MR BURTON:   I should add, because they were responsible for Dominic Cincotta, that is, Morgan Brooks.  The terms of the contract were not set out on a piece of paper, I shall invest it for you.  The way the matter was pleaded was the way it was proved, that there was a contract between the relevant plaintiff and Morgan Brooks to invest the money in these Perpetual products and guarantee what was effectively an unsecured 12 per cent return, being eight per cent plus the delivery of shares.  There was no specification in whose name the investment was to be made with Perpetual.

HEYDON J:   Was there some term that if anything more was made, it was to the account of Morgan Brooks and not the Landa interests?

MR BURTON:   I missed the first part of your Honour’s question.

HEYDON J:   Was there some additional term that if more money was made than the eight per cent plus the four per cent, it could be kept by Morgan Brooks?

MR BURTON:   There was no term on the particular contract as pleaded, but my friend, Mr Dubler, in cross‑examination – I need to check this – I think elicited from Dr Landa that if they made more money, that was not part of the contract that he would obtain that money.

HEYDON J:   I am desperate to get the overall picture.  That was the third error.  What is the fourth error?

MR BURTON:   Yes.  That is the third one.  The fourth one is conversion by relation back.  We respectfully submit that if the Court is against us on our submissions that this title never moved from us, because the title was void for one of those three reasons, nevertheless the Court of Appeal, with great respect, conflated – I think I say that correctly in this case – the ab initio nature of recission with the discretionary grounds on which one can refuse an equitable remedy such as recission.  We would respectfully submit that – recission means “from the start” – the real issue is not as the Court of Appeal found, but it means from the time of conversion and that the Court of Appeal in Papandony, the obiter there was wrong in that regard. 

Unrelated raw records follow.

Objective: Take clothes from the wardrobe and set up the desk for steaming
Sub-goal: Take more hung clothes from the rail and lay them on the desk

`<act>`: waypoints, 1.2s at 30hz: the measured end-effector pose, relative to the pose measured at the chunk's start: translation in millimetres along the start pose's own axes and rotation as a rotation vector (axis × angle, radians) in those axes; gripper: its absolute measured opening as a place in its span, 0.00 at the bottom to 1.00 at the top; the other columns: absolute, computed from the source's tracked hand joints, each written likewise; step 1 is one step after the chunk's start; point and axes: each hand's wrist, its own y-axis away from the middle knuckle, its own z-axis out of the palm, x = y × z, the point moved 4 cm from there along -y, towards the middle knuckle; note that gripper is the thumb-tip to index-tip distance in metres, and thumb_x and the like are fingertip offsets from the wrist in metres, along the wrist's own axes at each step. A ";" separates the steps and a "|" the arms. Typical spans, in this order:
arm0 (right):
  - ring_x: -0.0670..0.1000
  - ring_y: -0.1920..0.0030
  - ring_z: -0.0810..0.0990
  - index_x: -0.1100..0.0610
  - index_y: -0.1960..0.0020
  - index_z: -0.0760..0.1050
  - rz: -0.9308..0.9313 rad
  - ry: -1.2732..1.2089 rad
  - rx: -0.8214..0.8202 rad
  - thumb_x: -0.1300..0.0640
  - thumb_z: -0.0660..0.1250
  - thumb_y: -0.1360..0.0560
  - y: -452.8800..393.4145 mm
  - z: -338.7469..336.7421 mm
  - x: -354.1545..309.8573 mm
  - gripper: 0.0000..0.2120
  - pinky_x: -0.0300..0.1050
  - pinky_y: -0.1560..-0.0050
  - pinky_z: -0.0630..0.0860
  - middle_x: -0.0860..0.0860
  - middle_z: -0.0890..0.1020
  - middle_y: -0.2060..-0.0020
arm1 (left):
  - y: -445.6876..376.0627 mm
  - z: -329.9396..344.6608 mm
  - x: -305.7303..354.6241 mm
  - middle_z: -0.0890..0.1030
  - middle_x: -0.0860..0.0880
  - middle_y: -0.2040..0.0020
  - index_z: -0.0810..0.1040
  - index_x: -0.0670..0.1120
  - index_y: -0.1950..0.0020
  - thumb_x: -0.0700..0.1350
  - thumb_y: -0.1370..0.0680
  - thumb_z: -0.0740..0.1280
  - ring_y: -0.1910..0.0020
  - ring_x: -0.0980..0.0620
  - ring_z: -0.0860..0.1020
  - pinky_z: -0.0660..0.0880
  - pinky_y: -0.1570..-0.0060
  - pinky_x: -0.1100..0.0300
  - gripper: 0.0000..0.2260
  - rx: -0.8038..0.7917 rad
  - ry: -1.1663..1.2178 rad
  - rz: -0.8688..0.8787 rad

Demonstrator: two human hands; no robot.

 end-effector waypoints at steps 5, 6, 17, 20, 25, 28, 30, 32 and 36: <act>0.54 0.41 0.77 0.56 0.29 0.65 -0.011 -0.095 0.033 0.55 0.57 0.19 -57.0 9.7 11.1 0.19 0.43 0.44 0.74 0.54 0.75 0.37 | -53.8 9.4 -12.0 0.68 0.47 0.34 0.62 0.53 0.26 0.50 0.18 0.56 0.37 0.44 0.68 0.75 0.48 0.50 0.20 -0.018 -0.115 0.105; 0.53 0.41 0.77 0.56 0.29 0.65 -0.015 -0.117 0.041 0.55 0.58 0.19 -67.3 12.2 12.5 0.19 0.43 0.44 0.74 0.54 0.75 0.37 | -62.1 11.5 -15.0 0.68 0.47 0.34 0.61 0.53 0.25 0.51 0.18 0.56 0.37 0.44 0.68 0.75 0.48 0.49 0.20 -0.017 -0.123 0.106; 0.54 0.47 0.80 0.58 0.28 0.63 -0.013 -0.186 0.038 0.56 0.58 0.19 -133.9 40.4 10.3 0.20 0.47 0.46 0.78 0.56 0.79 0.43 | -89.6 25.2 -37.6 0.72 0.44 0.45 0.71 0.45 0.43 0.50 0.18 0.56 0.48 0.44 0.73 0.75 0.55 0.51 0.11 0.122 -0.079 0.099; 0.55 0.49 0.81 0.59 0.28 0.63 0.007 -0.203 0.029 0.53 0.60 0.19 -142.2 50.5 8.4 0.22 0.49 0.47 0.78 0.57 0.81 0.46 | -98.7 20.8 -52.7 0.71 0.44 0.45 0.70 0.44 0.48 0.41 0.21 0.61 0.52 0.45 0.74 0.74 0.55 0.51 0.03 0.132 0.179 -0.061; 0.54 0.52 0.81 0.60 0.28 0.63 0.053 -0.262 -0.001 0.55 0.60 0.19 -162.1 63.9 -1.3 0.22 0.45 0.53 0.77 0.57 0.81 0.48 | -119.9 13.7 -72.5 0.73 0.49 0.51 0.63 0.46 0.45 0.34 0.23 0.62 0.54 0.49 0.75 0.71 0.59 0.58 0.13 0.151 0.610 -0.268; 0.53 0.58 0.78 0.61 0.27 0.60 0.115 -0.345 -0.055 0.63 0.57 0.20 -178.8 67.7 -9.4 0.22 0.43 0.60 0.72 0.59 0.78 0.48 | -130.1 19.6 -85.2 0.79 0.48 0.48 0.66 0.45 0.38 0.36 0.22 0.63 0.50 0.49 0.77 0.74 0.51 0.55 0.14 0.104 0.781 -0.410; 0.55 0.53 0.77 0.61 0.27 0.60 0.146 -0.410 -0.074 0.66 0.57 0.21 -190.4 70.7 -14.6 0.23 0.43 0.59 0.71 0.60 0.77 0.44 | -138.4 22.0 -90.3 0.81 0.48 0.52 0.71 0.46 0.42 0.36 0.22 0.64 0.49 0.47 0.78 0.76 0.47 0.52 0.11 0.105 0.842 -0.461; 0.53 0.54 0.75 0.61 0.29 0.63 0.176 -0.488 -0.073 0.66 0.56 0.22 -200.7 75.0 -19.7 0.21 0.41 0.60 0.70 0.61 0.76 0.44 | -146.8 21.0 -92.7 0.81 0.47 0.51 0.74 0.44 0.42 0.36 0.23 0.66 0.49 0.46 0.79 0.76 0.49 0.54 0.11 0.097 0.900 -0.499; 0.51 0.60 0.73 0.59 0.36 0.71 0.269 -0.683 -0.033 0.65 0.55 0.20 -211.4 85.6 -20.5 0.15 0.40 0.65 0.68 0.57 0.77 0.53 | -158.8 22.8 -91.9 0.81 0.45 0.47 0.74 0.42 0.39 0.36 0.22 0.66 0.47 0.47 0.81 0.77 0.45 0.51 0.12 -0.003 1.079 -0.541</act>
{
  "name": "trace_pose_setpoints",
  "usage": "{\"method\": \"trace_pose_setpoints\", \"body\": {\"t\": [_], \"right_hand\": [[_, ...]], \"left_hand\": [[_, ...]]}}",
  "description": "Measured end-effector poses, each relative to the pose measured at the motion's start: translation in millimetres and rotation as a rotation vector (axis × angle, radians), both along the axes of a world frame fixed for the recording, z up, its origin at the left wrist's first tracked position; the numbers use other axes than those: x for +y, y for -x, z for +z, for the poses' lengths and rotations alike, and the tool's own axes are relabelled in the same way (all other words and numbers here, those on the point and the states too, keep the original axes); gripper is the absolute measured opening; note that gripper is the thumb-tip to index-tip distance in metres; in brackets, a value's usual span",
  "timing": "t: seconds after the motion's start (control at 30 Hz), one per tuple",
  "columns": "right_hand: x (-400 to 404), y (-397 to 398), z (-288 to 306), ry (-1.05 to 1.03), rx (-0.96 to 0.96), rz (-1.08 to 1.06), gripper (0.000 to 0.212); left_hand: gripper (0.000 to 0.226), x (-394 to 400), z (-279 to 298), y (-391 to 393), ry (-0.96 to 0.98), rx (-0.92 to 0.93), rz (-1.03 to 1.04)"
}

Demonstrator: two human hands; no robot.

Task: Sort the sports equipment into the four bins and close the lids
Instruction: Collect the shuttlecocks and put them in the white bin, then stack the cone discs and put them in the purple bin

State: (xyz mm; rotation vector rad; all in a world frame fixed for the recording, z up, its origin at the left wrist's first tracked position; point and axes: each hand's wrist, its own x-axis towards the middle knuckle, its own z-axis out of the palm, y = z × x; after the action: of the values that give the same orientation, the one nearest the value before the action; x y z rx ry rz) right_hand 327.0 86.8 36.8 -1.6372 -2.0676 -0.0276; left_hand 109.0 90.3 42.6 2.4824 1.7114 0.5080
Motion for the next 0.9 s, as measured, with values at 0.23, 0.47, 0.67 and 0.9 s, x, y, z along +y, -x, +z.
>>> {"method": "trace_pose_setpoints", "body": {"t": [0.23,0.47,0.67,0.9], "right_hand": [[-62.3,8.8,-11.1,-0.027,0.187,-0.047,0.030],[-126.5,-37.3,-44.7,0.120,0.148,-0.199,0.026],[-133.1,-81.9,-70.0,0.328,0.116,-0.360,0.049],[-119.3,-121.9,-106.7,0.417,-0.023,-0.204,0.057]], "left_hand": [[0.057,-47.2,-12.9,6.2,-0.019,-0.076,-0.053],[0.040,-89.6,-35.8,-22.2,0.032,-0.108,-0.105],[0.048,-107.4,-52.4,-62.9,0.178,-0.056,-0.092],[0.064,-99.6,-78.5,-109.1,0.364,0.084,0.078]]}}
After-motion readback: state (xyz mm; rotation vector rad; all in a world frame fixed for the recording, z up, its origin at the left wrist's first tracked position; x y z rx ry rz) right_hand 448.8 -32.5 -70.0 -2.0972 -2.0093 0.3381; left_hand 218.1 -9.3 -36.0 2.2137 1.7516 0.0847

The real issue is, does the defence apply?  Here it cannot apply, we respectfully submit, because there is no genuine third party who gave value without notice.  The money was redeemed by the rogue to the rogue.  It was as simple as that.  This is in paragraph 36 of our written submission in‑chief.  The position is that, effectively, the rogue put the money in, the rogue took the money out, it was always effectively held for the rogue.  We respectfully submit that in that regard we would fall within one of the two of the three characterisations of this type of putative transaction which Justice Hodgson developed in paragraphs 65 to 68 of his reasons in Citibank v Papandony, which is not reported, your Honour, but it is in tab 9 of our bundle.

HEYDON J:   Justice Gummow and I will suffer a brainstorm if this goes on much longer.  You have to imagine us sitting in our chambers reading the transcript and when you say Citibank v Papandony, we like to reach for something and it is not going to be tab 22 of the folder. We need to know that it is [2002] NSWSC 388.

MR BURTON:   Thank you, your Honour, yes.  I apologise, your Honour.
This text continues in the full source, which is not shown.